# WORK TO COMPLETE
Copy out all the lines in the records that include the word "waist".

(Saved entries)
-------

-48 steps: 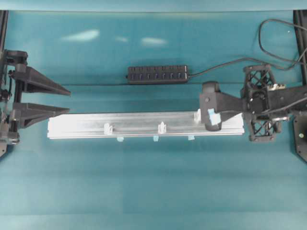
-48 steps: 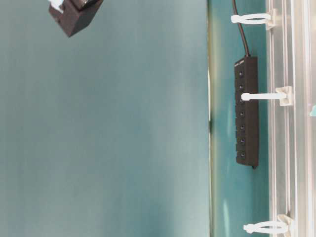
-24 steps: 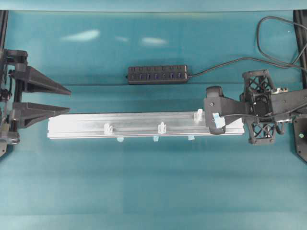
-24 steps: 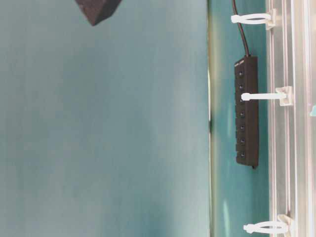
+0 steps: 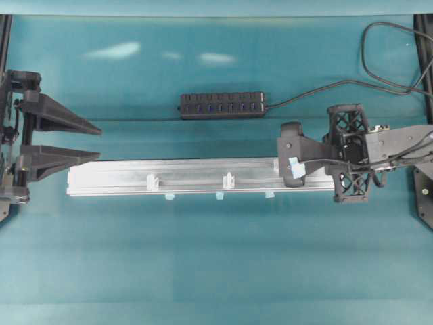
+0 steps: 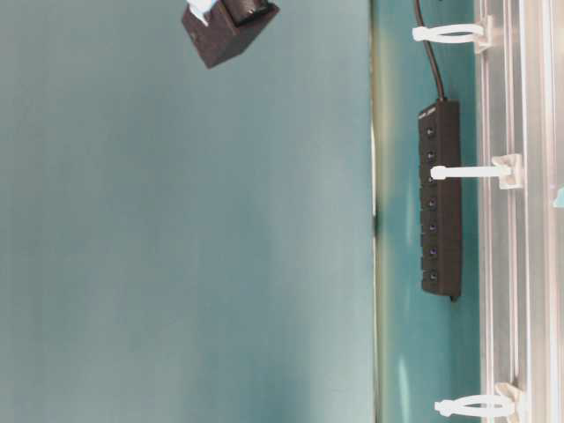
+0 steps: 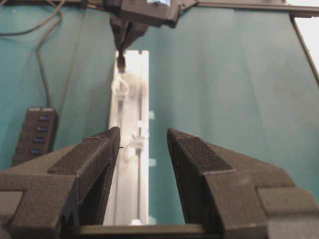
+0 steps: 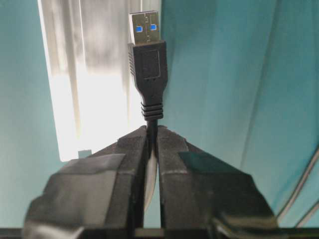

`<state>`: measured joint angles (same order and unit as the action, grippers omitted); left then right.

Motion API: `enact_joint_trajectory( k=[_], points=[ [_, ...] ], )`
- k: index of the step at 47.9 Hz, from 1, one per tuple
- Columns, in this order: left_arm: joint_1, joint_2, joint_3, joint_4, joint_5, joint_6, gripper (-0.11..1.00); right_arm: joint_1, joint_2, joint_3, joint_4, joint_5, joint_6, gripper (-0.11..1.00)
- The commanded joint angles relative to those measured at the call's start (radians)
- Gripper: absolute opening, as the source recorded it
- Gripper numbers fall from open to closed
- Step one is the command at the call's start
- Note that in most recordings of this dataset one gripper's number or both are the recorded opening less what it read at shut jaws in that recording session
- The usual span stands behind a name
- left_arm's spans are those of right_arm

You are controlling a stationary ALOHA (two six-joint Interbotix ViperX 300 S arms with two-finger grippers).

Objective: Pass the USB cable through three rings with both arms.

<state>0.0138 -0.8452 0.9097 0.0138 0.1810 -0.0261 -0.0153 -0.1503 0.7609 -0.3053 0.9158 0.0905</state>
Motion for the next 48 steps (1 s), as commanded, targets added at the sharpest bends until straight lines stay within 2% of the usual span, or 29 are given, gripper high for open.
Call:
enact_joint_trajectory(
  k=[1,26,40,45,48],
  points=[
    [0.000,0.000,-0.018,0.002,-0.009,0.000,0.52,-0.003,0.002,-0.008,-0.002,-0.015,0.011,-0.09],
    [0.002,0.031,-0.020,0.002,-0.015,0.000,0.53,-0.026,0.037,-0.012,0.018,-0.127,0.015,-0.09],
    [0.006,0.089,-0.021,0.002,-0.086,0.002,0.54,-0.037,0.037,-0.008,0.018,-0.196,0.092,-0.09],
    [0.014,0.121,-0.020,0.003,-0.115,0.002,0.58,-0.037,0.037,-0.006,0.018,-0.212,0.094,-0.09],
    [0.021,0.144,-0.018,0.003,-0.133,0.003,0.67,-0.037,0.037,-0.006,0.018,-0.215,0.095,-0.09]
  ],
)
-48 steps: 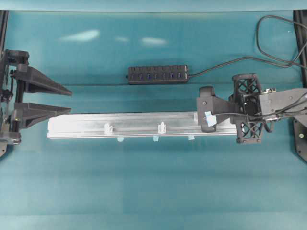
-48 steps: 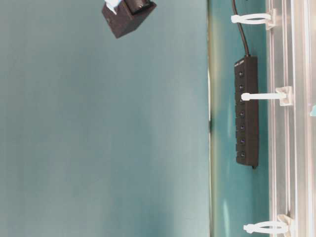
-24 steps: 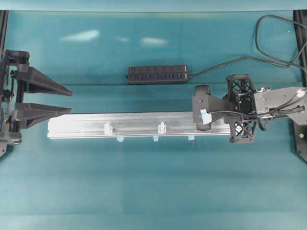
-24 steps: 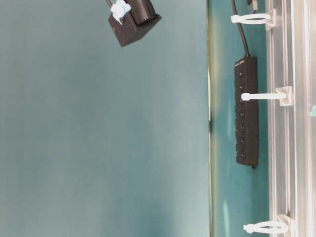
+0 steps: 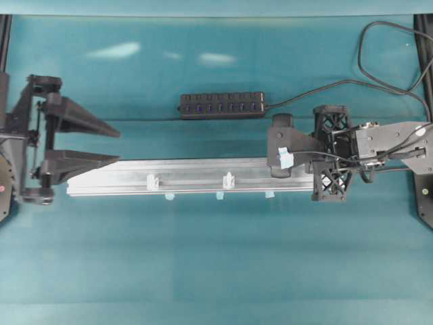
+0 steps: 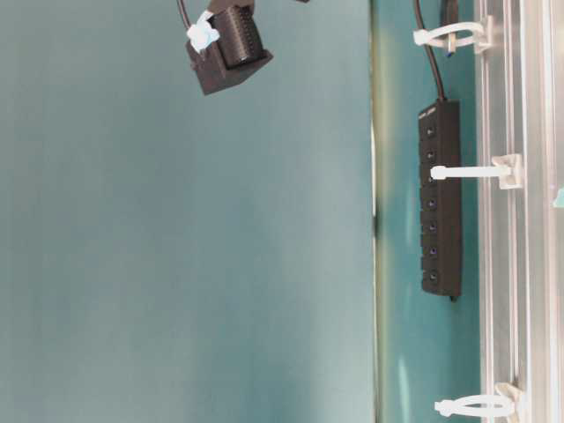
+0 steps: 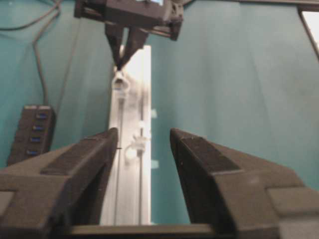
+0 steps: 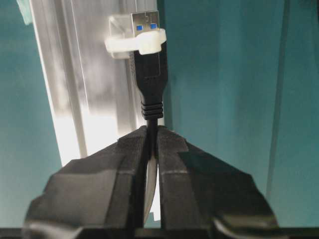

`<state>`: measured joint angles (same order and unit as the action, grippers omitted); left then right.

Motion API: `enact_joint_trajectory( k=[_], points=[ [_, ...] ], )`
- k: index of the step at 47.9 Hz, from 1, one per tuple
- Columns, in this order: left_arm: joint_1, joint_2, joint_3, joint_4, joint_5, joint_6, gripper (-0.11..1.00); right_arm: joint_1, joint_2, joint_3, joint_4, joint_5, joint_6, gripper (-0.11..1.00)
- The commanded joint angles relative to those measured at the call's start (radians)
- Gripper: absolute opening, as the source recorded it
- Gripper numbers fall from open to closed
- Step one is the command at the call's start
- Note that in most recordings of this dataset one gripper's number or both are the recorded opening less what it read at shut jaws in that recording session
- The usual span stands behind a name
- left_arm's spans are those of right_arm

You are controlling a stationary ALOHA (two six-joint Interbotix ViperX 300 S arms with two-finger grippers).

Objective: Pass the USB cable through three rings with both arms.

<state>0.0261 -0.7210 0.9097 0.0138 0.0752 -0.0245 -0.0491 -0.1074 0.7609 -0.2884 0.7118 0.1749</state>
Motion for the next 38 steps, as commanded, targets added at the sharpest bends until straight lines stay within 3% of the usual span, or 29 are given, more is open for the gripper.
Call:
enact_joint_trajectory(
  k=[1,5,8,25,38],
  points=[
    [0.011,0.028,-0.020,0.003,-0.034,0.003,0.72,-0.005,-0.006,-0.005,0.002,-0.012,0.011,-0.09],
    [0.012,0.060,-0.020,0.003,-0.060,0.003,0.88,-0.006,-0.008,-0.002,0.002,-0.021,0.011,-0.09],
    [0.014,0.094,-0.021,0.003,-0.077,0.003,0.93,-0.008,-0.008,0.002,0.002,-0.032,0.012,-0.09],
    [0.040,0.264,-0.067,0.002,-0.173,0.005,0.89,-0.008,-0.015,0.026,0.014,-0.083,0.009,-0.09],
    [0.040,0.423,-0.147,0.003,-0.181,0.005,0.89,-0.009,-0.020,0.034,0.025,-0.158,0.021,-0.09]
  ],
)
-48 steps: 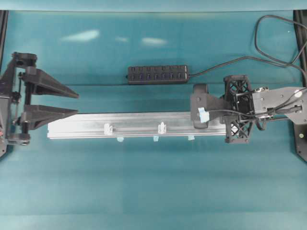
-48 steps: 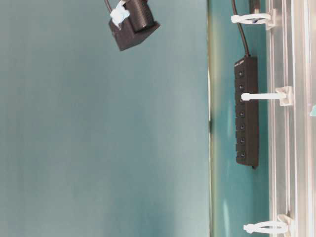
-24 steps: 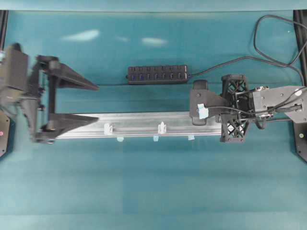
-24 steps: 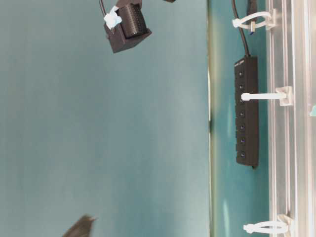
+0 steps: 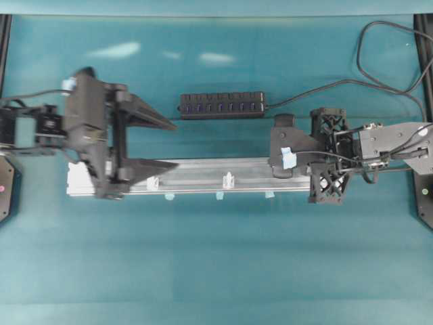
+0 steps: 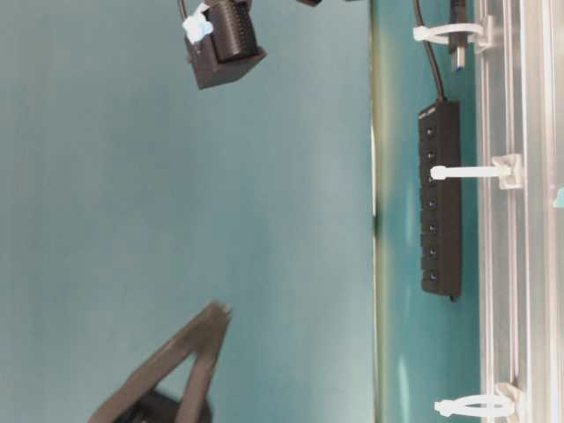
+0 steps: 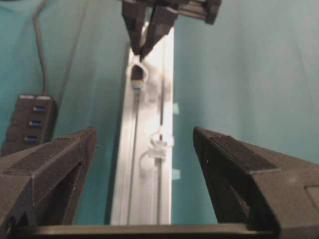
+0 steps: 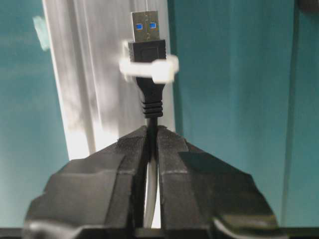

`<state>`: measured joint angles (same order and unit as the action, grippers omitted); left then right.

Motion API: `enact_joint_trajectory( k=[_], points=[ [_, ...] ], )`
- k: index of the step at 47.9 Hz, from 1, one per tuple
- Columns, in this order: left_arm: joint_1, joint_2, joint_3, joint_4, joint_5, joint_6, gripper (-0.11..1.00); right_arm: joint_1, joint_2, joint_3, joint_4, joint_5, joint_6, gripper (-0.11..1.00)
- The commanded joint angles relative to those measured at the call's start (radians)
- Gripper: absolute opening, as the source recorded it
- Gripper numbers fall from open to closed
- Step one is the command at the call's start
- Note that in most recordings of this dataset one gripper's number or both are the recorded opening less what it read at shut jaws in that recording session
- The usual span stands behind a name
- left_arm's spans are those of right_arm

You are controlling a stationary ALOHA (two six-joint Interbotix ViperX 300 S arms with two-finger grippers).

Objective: Pass the USB cable through three rings with both arms.

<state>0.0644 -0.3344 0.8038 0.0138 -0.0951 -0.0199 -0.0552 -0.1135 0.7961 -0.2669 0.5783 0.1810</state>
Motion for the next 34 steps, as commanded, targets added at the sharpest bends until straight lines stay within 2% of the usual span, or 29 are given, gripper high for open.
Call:
enact_joint_trajectory(
  k=[1,12,34],
  points=[
    [0.002,0.055,-0.051,0.003,-0.011,-0.002,0.89,-0.005,-0.017,0.000,0.003,-0.031,0.020,-0.09],
    [0.005,0.201,-0.130,0.003,-0.026,-0.009,0.88,-0.014,-0.041,0.038,0.003,-0.087,0.098,-0.09],
    [0.005,0.453,-0.341,0.003,-0.034,-0.012,0.88,-0.014,-0.048,0.048,0.000,-0.141,0.103,-0.09]
  ],
)
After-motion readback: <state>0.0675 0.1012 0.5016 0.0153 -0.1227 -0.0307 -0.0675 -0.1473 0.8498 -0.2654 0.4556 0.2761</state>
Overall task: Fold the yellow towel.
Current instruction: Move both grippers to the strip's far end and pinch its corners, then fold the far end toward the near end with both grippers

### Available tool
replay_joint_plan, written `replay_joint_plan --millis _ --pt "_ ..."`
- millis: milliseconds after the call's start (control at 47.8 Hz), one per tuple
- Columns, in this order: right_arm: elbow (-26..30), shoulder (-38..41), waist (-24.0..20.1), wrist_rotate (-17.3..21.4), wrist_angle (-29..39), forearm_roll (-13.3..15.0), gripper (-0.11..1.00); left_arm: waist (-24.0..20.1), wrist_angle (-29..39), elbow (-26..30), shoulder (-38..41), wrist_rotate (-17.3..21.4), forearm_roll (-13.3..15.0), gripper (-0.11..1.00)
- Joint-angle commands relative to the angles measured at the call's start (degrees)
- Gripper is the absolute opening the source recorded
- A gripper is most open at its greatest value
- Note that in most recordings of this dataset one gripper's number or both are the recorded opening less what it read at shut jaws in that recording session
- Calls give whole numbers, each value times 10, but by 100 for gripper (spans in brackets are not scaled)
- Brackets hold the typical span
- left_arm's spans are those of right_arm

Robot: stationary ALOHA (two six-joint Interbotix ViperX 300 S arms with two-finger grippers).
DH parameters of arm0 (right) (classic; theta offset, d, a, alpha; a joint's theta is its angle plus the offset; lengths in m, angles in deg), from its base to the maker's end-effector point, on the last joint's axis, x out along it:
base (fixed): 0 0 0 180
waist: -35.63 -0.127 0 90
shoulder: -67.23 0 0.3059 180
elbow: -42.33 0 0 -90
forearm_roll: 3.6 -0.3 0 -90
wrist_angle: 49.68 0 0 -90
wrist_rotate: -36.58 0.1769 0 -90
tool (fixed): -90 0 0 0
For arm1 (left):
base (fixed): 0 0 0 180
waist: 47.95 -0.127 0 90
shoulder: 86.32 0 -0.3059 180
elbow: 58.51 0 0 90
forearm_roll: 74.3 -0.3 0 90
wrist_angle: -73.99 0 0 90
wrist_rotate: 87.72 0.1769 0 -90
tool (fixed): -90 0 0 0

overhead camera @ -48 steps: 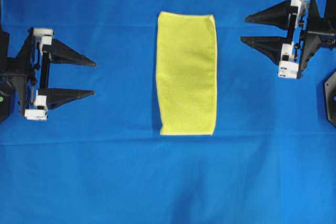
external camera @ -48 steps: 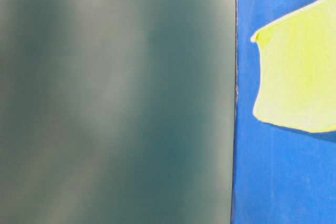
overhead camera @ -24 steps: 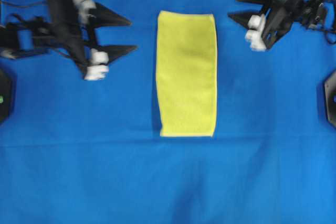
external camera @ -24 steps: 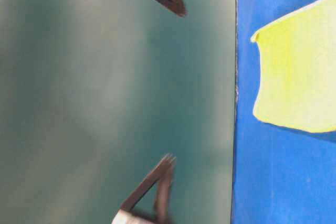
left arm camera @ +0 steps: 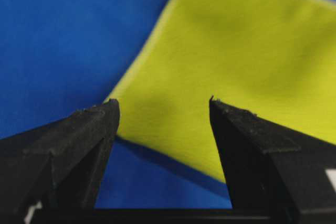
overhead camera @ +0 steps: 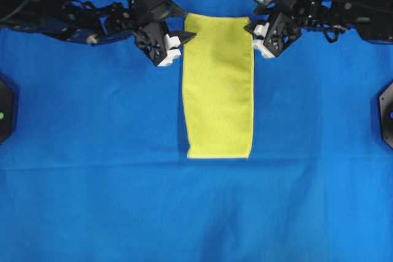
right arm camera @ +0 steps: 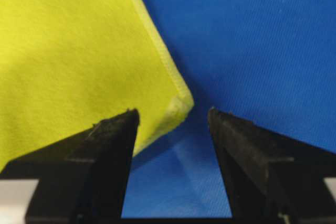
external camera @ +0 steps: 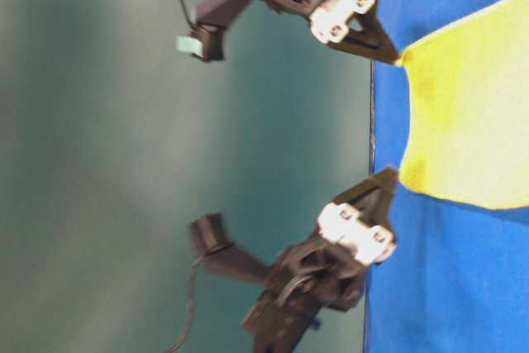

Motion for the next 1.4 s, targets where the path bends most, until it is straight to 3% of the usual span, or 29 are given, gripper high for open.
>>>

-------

# RESPONSE TO THIS TASK
- Columns, in this order: right_arm: elbow (-26..30), shoulder (-38..41), waist (-24.0..20.1), wrist_rotate (-17.3..21.4), wrist_angle (-29..39), forearm_roll (-13.3..15.0), gripper (-0.11..1.00); left_arm: waist (-24.0..20.1), wrist_angle (-29..39), elbow (-26..30), shoulder (-38..41), wrist_rotate (-17.3..21.4), forearm_roll (-13.3..15.0), gripper (-0.11..1.00)
waist: -35.63 -0.127 0 90
waist: 47.95 -0.127 0 90

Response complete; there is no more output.